Fault Proof VM: MIPS.sol

The MIPS.sol smart contract is an onchain implementation of a virtual machine (VM) that encompasses the 32-bit, Big-Endian, MIPS III Instruction Set Architecture (ISA). This smart contract is the counterpart to the off-chain MIPSEVM golang implementation of the same ISA. Together, the onchain and off-chain VM implementations make up Cannon, Optimism's Fault Proof Virtual Machine (FPVM). Cannon is a singular instance of a FPVM that can be used as part of the Dispute Game for Optimism's (and Base's) optimistic rollup L2 blockchain. The Dispute Game itself is modular, allowing for any FPVM to be used in a dispute; however, Cannon is currently the only FPVM implemented and thus will be used in all disputes.

Control Flow

In the above video, we can see that the MIPS.sol contract interacts with two other contracts: FaultDisputeGame.sol and PreimageOracle.sol. FaultDisputeGame.sol is the deployed instance of a Fault Dispute Game for an active dispute, and PreimageOracle.sol stores Pre-images.

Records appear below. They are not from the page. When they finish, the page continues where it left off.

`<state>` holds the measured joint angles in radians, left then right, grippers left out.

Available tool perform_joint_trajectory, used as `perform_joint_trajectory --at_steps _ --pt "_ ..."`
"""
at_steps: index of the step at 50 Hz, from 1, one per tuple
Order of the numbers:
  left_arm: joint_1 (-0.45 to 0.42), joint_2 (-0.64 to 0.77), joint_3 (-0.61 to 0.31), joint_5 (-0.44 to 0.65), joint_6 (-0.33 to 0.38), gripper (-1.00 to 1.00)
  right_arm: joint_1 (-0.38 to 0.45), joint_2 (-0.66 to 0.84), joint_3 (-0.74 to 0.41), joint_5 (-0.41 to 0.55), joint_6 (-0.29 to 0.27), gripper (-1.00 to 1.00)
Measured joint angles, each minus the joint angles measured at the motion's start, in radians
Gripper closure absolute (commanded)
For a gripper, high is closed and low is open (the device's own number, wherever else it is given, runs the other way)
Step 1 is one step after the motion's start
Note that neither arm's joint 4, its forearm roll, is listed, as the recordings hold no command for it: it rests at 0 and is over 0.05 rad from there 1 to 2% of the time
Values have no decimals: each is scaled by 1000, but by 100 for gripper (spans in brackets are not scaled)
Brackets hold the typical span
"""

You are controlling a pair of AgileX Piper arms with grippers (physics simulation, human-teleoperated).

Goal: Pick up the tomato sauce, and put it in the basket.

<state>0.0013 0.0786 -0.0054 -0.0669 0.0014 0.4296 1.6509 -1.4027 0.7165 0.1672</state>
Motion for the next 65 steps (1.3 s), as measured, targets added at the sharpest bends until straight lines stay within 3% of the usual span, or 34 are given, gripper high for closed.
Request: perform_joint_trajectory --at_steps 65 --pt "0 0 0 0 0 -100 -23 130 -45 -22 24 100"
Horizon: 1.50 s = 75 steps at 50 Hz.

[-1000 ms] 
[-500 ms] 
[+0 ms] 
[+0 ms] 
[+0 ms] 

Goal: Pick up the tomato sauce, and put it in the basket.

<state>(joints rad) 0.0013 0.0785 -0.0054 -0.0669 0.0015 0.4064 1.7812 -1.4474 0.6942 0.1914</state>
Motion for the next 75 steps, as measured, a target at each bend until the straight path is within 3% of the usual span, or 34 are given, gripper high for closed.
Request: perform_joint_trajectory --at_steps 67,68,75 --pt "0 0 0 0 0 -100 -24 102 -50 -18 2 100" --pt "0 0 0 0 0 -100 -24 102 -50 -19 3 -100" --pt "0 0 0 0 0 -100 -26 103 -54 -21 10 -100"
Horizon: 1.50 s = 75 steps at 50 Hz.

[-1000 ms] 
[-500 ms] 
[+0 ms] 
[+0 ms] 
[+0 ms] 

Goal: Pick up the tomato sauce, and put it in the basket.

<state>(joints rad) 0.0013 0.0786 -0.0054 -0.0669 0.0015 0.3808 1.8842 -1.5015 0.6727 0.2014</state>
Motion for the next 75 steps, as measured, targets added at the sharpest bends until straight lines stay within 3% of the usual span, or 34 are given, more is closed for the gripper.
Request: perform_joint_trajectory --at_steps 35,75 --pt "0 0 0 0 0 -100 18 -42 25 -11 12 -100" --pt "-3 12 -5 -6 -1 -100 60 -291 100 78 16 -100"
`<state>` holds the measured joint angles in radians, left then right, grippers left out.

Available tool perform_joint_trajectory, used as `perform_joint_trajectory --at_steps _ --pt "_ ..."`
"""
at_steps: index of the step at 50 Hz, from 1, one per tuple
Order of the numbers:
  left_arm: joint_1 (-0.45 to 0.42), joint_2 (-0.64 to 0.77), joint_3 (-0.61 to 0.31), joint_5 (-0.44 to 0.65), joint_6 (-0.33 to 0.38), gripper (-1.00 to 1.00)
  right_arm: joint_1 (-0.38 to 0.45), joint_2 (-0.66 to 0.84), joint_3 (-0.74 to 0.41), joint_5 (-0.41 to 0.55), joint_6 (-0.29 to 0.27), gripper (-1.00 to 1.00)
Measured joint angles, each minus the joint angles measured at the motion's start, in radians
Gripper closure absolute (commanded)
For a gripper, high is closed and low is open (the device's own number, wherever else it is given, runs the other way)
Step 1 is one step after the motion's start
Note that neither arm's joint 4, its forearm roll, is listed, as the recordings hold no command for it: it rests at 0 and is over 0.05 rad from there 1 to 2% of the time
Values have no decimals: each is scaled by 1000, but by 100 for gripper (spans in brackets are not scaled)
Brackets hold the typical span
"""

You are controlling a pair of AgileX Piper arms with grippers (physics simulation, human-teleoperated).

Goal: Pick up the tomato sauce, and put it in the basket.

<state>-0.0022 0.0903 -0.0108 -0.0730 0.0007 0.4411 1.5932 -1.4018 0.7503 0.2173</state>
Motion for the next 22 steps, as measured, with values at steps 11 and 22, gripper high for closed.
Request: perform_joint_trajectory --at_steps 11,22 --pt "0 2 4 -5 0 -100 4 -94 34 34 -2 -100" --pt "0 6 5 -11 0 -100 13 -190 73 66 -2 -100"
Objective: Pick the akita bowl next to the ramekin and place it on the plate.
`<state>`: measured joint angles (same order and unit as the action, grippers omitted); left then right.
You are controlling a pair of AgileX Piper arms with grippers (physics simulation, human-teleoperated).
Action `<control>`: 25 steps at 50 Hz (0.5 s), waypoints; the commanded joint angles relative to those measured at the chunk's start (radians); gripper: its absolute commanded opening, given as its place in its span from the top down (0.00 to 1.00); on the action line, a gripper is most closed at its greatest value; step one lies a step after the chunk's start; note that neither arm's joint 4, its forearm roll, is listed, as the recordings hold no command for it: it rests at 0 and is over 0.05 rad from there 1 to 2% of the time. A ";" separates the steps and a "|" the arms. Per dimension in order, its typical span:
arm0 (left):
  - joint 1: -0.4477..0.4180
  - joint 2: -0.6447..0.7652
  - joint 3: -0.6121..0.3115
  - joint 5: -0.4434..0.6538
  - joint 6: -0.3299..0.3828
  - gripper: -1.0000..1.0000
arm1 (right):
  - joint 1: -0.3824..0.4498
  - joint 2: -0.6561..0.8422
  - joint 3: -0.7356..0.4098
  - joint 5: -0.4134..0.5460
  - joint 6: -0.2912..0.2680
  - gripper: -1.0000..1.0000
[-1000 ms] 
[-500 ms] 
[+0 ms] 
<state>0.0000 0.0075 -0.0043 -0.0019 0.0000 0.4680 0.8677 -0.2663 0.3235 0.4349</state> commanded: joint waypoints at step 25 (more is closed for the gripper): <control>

Pre-images contain data from both L1 and L2, which includes information such as block headers, transactions, receipts, world state nodes, and more. Pre-images are used as the inputs to the derivation process used to calculate the true L2 state, and subsequently the true L2 state is used to resolve a dispute game.
A Fault Dispute Game, at a high-level, will effectively determine what L2 state is currently agreed-upon, and move through L2 state until the first disagreed-upon state is found. How the Pre-images are determined and populated into the PreimageOracle.sol contract is out-of-scope for this reference document on the MIPS.sol contract, as that contract only consumes Pre-images that have already been populated by the off-chain Cannon implementation.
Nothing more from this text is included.